§ Work task: If a line below contains the string "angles", return that line.

§ Dataset records:
========================

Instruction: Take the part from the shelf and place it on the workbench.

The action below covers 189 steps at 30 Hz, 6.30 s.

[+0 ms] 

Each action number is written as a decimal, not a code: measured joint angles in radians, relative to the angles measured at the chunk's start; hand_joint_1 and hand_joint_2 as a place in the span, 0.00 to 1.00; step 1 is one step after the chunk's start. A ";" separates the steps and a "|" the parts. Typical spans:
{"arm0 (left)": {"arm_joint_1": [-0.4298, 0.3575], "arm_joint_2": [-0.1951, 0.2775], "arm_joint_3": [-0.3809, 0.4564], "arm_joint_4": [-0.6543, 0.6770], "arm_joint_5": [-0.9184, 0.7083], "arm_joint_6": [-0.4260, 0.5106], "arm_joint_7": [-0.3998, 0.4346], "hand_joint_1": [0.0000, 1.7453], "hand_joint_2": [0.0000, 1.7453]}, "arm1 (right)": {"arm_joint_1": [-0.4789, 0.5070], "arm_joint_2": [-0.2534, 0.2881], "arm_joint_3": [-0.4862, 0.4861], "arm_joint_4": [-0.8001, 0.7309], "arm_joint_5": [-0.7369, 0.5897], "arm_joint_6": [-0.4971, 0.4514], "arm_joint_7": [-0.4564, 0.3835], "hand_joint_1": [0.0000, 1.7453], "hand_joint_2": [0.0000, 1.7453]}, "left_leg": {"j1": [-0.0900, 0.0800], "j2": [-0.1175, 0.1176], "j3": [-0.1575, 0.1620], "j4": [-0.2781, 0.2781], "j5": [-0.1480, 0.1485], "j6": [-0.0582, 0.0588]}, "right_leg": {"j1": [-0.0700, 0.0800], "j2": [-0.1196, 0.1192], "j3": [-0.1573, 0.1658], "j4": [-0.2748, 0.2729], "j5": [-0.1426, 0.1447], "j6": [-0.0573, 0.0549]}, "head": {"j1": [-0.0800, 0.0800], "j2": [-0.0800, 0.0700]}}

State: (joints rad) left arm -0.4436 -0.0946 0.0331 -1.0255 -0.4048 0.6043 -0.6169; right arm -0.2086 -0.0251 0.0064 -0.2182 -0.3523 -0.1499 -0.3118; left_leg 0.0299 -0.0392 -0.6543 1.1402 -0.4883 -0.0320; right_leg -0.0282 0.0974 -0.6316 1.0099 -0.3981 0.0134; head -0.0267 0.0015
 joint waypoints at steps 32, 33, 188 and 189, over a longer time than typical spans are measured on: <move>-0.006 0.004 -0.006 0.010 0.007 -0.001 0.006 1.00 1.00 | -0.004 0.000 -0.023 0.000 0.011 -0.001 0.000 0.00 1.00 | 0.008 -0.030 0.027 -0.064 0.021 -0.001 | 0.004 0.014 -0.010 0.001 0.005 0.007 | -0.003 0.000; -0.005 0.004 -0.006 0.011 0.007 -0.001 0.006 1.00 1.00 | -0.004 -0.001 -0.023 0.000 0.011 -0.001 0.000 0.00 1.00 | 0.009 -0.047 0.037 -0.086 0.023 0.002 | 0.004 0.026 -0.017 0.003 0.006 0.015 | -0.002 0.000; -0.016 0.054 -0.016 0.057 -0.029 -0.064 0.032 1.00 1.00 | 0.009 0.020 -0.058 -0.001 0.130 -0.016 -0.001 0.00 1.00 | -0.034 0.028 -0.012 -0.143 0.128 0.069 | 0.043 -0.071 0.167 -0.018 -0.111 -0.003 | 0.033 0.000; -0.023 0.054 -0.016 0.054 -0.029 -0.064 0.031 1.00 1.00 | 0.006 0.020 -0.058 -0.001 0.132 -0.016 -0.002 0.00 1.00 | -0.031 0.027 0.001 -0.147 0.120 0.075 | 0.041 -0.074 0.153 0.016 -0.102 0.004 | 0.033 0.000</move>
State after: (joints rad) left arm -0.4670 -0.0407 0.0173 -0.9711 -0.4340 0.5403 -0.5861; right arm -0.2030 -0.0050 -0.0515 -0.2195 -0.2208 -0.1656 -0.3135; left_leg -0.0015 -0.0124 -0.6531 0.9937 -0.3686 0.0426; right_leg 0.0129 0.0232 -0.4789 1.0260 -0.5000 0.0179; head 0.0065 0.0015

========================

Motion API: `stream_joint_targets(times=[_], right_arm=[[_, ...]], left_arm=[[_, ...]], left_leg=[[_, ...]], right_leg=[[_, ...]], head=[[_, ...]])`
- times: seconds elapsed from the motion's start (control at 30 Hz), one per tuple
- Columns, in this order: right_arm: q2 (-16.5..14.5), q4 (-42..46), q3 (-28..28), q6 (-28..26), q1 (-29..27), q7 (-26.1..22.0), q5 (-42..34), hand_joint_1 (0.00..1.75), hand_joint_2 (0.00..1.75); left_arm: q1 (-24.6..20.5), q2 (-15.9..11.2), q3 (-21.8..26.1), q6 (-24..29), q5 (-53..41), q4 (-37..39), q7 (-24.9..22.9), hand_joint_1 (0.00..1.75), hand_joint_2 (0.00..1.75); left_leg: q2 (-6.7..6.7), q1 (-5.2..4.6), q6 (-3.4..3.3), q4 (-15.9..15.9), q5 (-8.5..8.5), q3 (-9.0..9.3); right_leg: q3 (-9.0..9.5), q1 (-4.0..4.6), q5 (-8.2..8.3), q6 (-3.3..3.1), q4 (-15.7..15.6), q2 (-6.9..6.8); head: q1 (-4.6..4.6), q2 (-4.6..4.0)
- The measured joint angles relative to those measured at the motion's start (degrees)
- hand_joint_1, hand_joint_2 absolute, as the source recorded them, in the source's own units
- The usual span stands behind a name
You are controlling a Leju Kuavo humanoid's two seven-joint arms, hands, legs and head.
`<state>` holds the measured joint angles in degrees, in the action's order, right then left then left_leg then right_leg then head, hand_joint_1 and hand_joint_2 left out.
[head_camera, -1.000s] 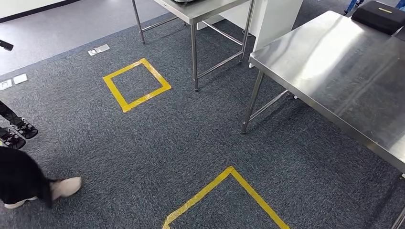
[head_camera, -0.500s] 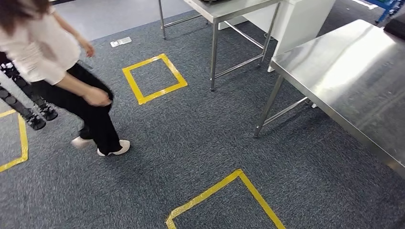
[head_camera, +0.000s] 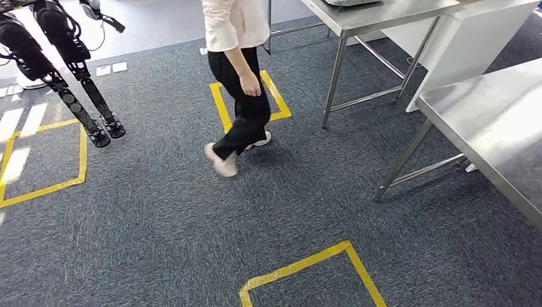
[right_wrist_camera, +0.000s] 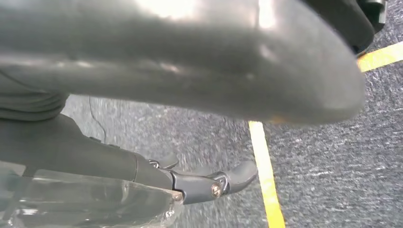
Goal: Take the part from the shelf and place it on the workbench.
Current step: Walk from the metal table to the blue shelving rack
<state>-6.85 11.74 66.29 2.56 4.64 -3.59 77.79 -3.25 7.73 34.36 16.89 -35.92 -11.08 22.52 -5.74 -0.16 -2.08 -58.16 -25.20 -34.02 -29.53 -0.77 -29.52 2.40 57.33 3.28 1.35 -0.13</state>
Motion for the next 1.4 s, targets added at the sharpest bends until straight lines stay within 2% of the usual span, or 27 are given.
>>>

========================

§ Reply:
Each action number is written as a decimal, not a code: measured joint angles in radians, relative to the angles measured at the chunk's start; hand_joint_1 and hand_joint_2 as a place in the span, 0.00 to 1.00; step 1 is one step after the chunk's start. A ";" separates the steps and a "|" the parts. Typical spans:
- The measured joint angles relative to those measured at the motion's start (degrees)
`<state>` holds the measured joint angles in degrees, in the action's order, right then left then left_leg then right_leg then head, hand_joint_1 and hand_joint_2 left out.

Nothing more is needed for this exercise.